Bloom Filters in Adversarial Environments
This work addresses security vulnerabilities in randomized data structures like Bloom filters for applications in adversarial settings, such as cybersecurity or databases, by establishing foundational cryptographic connections and providing tight bounds, though it is incremental in extending existing models.
The paper tackles the problem of designing Bloom filters that remain secure when adversaries can adaptively choose inputs based on previous responses, showing that for computationally bounded adversaries, non-trivial Bloom filters exist if and only if one-way functions exist, and for unbounded adversaries, they achieve a memory usage of O(n log(1/ε) + t) bits for sets of size n and error ε against t queries.

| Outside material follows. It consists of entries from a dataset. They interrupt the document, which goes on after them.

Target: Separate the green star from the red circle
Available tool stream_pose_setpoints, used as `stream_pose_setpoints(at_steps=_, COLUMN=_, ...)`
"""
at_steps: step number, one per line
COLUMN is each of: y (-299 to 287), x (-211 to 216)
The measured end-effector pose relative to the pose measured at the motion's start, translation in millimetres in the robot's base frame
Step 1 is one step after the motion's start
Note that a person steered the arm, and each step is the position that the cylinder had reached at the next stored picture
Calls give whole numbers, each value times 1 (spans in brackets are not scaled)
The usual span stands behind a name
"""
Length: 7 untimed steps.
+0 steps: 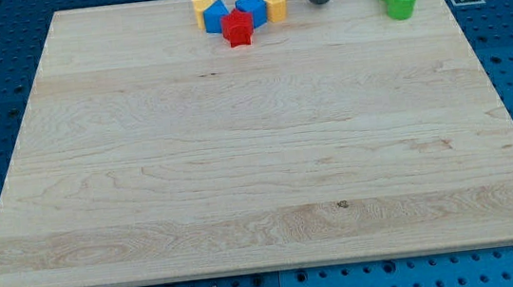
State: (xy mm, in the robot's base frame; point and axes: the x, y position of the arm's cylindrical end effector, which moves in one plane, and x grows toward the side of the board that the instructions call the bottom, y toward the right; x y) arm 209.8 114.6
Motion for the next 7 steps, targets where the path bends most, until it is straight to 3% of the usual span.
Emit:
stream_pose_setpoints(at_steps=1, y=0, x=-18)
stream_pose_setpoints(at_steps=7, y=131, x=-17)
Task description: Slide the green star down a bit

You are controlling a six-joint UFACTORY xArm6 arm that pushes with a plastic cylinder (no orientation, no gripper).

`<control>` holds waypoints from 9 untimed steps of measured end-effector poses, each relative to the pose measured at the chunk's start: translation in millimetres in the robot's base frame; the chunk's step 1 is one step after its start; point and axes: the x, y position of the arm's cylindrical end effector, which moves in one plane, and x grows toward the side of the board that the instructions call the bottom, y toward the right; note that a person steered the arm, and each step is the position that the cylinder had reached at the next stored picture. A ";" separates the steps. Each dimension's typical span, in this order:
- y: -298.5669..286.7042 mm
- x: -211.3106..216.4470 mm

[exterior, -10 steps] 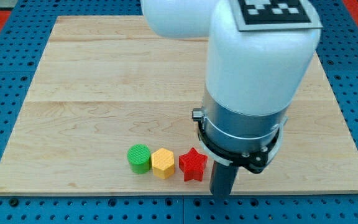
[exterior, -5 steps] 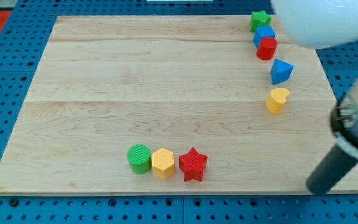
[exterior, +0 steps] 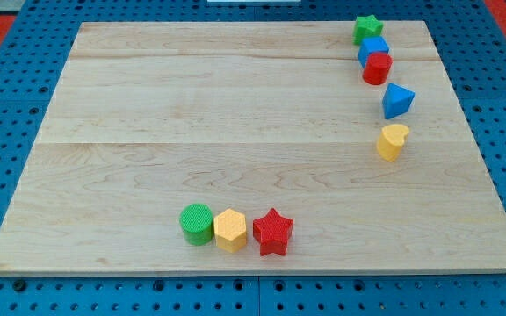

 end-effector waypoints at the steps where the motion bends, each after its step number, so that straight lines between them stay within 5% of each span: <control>1: -5.0 -58.5; 5: -40.0 -303.3; 7: -144.4 -324.6; 9: -158.5 -311.0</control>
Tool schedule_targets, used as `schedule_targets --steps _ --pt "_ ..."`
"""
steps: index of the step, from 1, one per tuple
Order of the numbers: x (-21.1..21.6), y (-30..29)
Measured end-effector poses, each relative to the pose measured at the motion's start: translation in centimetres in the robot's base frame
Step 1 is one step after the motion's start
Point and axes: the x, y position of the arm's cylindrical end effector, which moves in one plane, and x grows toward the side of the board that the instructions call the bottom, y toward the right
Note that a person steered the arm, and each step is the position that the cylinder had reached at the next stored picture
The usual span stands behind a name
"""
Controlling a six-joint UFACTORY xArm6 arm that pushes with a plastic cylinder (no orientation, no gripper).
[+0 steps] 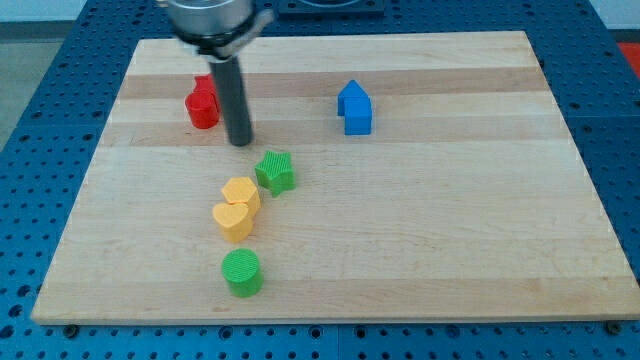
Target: Move the green star towards the right side of the board
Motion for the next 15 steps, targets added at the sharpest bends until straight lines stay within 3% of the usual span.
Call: schedule_targets --steps 1,2,5,6,7,8,9,10,12,13,14,15 --pt "2.3 -3.5" --pt "5.9 -3.2" --pt "6.9 15.1" --pt "6.9 11.4" --pt "6.6 4.0" --pt "4.2 -0.3" --pt "2.1 0.8" --pt "1.9 6.7" --pt "6.3 24.7" --pt "8.4 29.0" --pt "8.4 27.2" --pt "11.4 25.0"
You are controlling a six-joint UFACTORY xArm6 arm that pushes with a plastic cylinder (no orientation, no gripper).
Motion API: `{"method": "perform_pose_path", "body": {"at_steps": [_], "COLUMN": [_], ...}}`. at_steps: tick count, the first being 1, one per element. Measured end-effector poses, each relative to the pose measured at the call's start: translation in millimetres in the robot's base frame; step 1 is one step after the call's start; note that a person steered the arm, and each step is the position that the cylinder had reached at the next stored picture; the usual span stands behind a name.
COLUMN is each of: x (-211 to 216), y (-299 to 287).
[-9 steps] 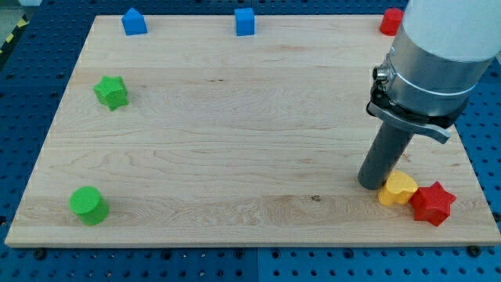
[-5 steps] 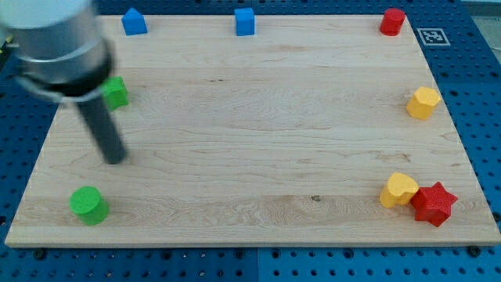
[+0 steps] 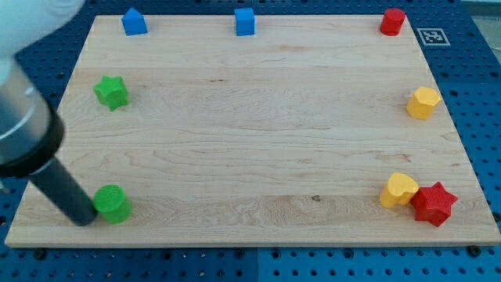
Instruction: Push the green circle to the left side of yellow heart
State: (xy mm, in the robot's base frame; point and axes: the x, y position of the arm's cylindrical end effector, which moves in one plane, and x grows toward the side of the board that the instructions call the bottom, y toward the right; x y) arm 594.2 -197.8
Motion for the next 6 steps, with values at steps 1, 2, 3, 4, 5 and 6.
{"method": "perform_pose_path", "body": {"at_steps": [1,2,3,4,5,6], "x": [-16,-22,3,-5,-10,-11], "y": [7,12,40,58,80,112]}}
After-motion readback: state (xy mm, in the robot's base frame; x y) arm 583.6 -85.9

Many efficient data structures use randomness, allowing them to improve upon deterministic ones. Usually, their efficiency and correctness are analyzed using probabilistic tools under the assumption that the inputs and queries are independent of the internal randomness of the data structure. In this work, we consider data structures in a more robust model, which we call the adversarial model. Roughly speaking, this model allows an adversary to choose inputs and queries adaptively according to previous responses. Specifically, we consider a data structure known as "Bloom filter" and prove a tight connection between Bloom filters in this model and cryptography. A Bloom filter represents a set $S$ of elements approximately, by using fewer bits than a precise representation. The price for succinctness is allowing some errors: for any $x \in S$ it should always answer `Yes', and for any $x \notin S$ it should answer `Yes' only with small probability. In the adversarial model, we consider both efficient adversaries (that run in polynomial time) and computationally unbounded adversaries that are only bounded in the number of queries they can make. For computationally bounded adversaries, we show that non-trivial (memory-wise) Bloom filters exist if and only if one-way functions exist. For unbounded adversaries we show that there exists a Bloom filter for sets of size $n$ and error $\varepsilon$, that is secure against $t$ queries and uses only $O(n \log{\frac{1}{\varepsilon}}+t)$ bits of memory. In comparison, $n\log{\frac{1}{\varepsilon}}$ is the best possible under a non-adaptive adversary.